Однако не успел он остыть от разговоров с Сашей и Борисом, как приехала Вера Фигнер — ближайший и любимейший друг. С Верочкой, снежно-седой, но удивительно молодой душой, он мог говорить сутки напролет. Они вспоминали прошлое и размышляли о судьбах былых товарищей. Она знала друзей его революционной молодости, избежавших Большого процесса и вернувшихся к народническому делу. Она оставила Цюрихский университет и возвратилась в Россию за шесть месяцев до его побега. Натансон «выманил» Фигнер из Швейцарии, а Кропоткина проводил за границу. Кропоткина захватила волна европейского революционного анархизма, а Фигнер кинулась в русское народничество. От пропагандистской работы в деревне она потом перешла к прямой борьбе с правительством и царем. Двадцать лет просидела в одиночной камере Шлиссельбургской крепости. В девятьсот шестом году выехала за границу и встретилась с человеком, о знаменитом побеге которого в России ходили легенды, одна другой фантастичнее.

Да, с Верой Петр Алексеевич мог говорить сутками, но она, зная, что он пишет книгу, завершающую труд всей его жизни, частенько гнала его от себя:

— Ладно, поболтали и довольно. Марш в свою нору!

И он, прирожденный артист, смешно съеживался и семенящей трусцой убегал в кабинет, точно дворовый мальчик, перепуганный сердитым приказанием барыни.

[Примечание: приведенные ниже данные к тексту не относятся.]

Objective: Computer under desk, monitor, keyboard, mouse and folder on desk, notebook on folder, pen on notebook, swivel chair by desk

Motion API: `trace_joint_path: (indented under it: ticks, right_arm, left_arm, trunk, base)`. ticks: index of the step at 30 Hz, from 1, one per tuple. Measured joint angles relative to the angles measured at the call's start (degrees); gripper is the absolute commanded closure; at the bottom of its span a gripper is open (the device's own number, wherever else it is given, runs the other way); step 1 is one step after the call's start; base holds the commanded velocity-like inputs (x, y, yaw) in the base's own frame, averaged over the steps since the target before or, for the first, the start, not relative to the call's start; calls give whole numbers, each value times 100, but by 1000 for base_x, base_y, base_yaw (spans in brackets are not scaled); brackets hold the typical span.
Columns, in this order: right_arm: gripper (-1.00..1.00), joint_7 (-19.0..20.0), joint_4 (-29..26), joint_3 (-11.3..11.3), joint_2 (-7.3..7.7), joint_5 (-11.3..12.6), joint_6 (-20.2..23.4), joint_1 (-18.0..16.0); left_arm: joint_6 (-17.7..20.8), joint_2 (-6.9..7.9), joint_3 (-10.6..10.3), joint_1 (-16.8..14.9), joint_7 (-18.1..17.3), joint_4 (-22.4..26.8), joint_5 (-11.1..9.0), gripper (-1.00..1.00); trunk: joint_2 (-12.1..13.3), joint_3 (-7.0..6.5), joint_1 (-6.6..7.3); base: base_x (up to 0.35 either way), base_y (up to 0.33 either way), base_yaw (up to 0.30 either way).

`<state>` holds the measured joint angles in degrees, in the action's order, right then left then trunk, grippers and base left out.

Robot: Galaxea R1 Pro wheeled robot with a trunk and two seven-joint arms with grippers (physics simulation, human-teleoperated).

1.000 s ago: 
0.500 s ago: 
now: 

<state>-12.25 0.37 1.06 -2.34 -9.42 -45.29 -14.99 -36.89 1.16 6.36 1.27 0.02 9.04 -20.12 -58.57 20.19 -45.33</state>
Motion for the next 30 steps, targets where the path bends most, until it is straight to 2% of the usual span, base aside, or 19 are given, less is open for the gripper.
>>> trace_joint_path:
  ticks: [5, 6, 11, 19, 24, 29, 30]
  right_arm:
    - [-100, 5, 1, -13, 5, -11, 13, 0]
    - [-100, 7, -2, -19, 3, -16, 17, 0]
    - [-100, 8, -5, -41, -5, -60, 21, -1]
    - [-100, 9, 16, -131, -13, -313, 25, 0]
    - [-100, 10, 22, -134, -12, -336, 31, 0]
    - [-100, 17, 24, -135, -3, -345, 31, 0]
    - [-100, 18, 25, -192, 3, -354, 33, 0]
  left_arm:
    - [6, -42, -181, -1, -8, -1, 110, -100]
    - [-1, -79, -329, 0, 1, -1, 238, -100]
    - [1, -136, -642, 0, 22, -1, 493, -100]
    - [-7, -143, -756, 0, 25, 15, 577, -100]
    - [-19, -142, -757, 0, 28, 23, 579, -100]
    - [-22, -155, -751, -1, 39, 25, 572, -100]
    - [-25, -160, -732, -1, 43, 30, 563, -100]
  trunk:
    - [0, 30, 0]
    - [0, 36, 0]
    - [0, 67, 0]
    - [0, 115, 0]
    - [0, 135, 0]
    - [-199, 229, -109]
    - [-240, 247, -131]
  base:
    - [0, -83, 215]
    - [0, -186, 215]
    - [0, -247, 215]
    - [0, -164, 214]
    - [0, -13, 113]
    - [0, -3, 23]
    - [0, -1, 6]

Приезд Веры Николаевны как бы открыл путь в Дмитров другим друзьям и знакомым Кропоткина. Кажется, ни на один из зимних дней олсуфьевский дом не оставался без какого-нибудь гостя или визитера. Приезжали товарищи по эмиграции и люди, познакомившиеся с Петром Алексеевичем в Петрограде и в Москве. Приезжали и просто пристрастные читатели его книг. Появлялись также корреспонденты, советские и даже иностранные, интересующиеся революцией и тем, как относится к ней всемирно известный теоретик анархического коммунизма.

В начале февраля приехал бывший военный министр Временного правительства Верховский, числившийся еще недавно в рядах врагов. Он нагрянул в час домашнего концерта: в гостиной пела русские песни артистка Евдокия Денисова (она познакомилась с Кропоткиным в Лондоне во время своих английских гастролей). Петр Алексеевич принял неожиданного посетителя в кабинете.